Data excerpt –
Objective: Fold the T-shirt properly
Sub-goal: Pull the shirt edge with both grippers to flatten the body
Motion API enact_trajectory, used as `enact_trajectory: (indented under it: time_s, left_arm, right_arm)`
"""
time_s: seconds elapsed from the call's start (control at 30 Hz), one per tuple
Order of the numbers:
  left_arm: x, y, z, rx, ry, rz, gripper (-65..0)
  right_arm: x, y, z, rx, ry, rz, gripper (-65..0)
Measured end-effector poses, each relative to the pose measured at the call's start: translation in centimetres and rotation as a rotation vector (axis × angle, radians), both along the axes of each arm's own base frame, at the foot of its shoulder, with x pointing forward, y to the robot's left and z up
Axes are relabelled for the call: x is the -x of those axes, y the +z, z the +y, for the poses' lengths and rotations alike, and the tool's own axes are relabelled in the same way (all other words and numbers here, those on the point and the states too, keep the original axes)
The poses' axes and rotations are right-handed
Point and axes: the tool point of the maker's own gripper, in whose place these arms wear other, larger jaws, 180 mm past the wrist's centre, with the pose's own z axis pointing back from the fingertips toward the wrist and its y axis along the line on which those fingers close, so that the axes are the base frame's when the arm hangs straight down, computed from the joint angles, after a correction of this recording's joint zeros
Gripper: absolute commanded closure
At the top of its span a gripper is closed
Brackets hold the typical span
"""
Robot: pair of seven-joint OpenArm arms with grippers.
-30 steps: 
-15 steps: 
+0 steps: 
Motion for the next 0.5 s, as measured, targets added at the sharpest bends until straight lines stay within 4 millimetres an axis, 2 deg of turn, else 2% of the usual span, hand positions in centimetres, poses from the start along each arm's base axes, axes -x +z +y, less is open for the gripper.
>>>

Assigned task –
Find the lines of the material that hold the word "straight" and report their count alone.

Expected answer –
2